A mi espalda, uno de los andamios cruje y empieza a derrumbarse. Aumentan los gritos. Hay manos que tiran de mí mientras todo el mundo se lanza hacia delante, intentando salir de la trayectoria de caída. Lenta, muy lentamente, con un gemido, la estructura se tambalea y luego acelera el movimiento y choca contra el suelo, haciéndose pedazos, atrapando bajo su peso a quienes no han tenido suerte.

La pared tiene ahora un enorme agujero en su base; me doy cuenta de que esto debe haber sido obra de una bomba de tubería, una detonación improvisada por la Resistencia. El dispositivo de Pippa habría partido la pared en dos.

Con todo, es suficiente: los que faltaban de nuestra gente entran por la brecha en tropel, una corriente de personas que se han visto obligadas a vivir fuera, que han sido desposeídas de todo, a las que se ha etiquetado como enfermas, y en este momento entran en Portland como un torrente. Los guardias, una línea desordenada de uniformes de color azul y blanco son tragados por la marea, tienen que retroceder, se ven forzados a salir corriendo.
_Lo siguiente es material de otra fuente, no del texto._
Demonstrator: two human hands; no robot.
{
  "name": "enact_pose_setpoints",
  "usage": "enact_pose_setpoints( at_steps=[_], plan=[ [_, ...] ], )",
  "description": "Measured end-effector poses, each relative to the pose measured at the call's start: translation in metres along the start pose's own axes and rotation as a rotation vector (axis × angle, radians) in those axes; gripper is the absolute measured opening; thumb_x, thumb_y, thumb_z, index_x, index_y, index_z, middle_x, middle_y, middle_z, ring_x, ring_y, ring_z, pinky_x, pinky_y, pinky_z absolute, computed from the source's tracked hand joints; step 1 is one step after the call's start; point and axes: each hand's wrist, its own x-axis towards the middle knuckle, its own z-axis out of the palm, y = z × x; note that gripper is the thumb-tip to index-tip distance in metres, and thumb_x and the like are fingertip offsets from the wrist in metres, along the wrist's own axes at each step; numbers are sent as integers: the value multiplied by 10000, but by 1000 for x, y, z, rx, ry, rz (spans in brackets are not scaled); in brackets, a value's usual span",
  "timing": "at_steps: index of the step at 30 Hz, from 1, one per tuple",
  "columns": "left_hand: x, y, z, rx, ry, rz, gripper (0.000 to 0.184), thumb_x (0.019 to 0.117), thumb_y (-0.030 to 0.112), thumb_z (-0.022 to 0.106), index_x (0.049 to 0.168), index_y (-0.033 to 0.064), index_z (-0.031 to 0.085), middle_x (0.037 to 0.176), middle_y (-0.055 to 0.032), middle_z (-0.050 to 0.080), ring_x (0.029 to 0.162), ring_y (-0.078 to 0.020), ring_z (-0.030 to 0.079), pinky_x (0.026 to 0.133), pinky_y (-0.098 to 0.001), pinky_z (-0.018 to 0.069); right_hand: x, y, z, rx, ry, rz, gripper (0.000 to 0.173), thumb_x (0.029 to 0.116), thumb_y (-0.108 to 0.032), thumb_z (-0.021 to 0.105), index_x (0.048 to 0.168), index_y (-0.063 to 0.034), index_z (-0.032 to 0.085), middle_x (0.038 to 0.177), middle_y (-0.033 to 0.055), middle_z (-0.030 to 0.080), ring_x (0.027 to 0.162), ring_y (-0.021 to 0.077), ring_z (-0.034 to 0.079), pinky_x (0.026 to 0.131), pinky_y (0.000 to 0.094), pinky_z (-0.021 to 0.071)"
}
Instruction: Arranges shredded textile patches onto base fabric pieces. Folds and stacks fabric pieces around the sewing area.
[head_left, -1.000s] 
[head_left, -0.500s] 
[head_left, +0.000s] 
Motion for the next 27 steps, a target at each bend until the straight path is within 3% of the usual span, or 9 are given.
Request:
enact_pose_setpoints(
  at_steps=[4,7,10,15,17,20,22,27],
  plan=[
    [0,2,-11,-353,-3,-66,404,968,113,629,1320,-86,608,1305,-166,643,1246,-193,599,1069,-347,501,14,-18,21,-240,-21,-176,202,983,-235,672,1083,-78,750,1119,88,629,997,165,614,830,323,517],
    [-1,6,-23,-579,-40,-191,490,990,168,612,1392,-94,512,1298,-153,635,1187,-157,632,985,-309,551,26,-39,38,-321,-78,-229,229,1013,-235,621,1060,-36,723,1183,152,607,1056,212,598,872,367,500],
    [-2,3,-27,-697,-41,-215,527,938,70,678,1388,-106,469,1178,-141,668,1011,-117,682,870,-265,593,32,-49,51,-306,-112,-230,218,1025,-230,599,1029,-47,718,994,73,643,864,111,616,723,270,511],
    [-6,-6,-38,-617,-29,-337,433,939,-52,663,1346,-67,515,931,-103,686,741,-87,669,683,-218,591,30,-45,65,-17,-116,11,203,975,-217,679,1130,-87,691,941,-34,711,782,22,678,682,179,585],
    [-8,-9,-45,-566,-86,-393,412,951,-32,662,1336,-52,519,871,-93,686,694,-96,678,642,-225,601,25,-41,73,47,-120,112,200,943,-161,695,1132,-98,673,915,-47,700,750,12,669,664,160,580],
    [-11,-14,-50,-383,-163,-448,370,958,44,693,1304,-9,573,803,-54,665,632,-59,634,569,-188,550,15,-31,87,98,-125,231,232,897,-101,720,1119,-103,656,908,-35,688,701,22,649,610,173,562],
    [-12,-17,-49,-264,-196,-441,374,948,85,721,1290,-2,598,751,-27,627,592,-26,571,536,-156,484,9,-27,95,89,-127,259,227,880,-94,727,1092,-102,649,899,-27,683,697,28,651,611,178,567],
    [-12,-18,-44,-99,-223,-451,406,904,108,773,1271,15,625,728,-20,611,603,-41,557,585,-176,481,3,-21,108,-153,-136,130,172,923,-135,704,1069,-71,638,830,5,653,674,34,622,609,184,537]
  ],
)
He perdido a Julián. Ya no tiene sentido intentar encontrarle solo puedo rezar para que esté a salvo y para que consiga salir indemne de esta confusión. No sé tampoco lo que le ha pasado a Tack. Parte de mí tiene la esperanza de que se haya retirado al otro lado de la muralla con Raven, y durante un instante imagino que la ha llevado de vuelta a la Tierra Salvaje, que ella despertará. Abrirá los ojos y se dará cuenta de que el mundo ha sido reconstruido como ella deseaba.

O quizá no despertará. Tal vez está ya en un peregrinaje distinto y se ha ido a buscar a Blue de nuevo.

Me abro paso hacia el lugar donde vi desaparecer a Pippa, luchando por respirar en el aire cargado de humo. Una de las garitas de los guardias está en llamas. Me acuerdo de la vieja placa de matrícula que encontramos, medio enterrada en el lodo, durante nuestra migración desde Portland el invierno pasado.

Vive libre o muere.

Me tropiezo con un cuerpo. Se me sube el estómago a la boca, durante una décima de segundo se apodera de mí la oscuridad, enredada en mi estómago como el pelo de Raven en la pierna de Tack. Ella está muerta, Dios mío, pero trago y respiro hondo y sigo adelante, sigo luchando y peleando. Queríamos la libertad para amar. Queríamos la libertad para elegir. Pues ahora tenemos que luchar por ella.

Por fin consigo salir de donde se lucha. Me escabullo hasta alcanzar la zona situada más allá de las garitas de los guardias, echo a correr por el sendero de grava que las separa, en dirección al pequeño grupo de árboles que rodea Back Cove.

Me duele el tobillo cada vez que apoyo el peso, pero no me detengo. Me limpio la oreja rápidamente con la manga y me parece que ya ha dejado de sangrar.

Puede que la Resistencia tenga una misión en Portland, pero yo tengo la mía propia.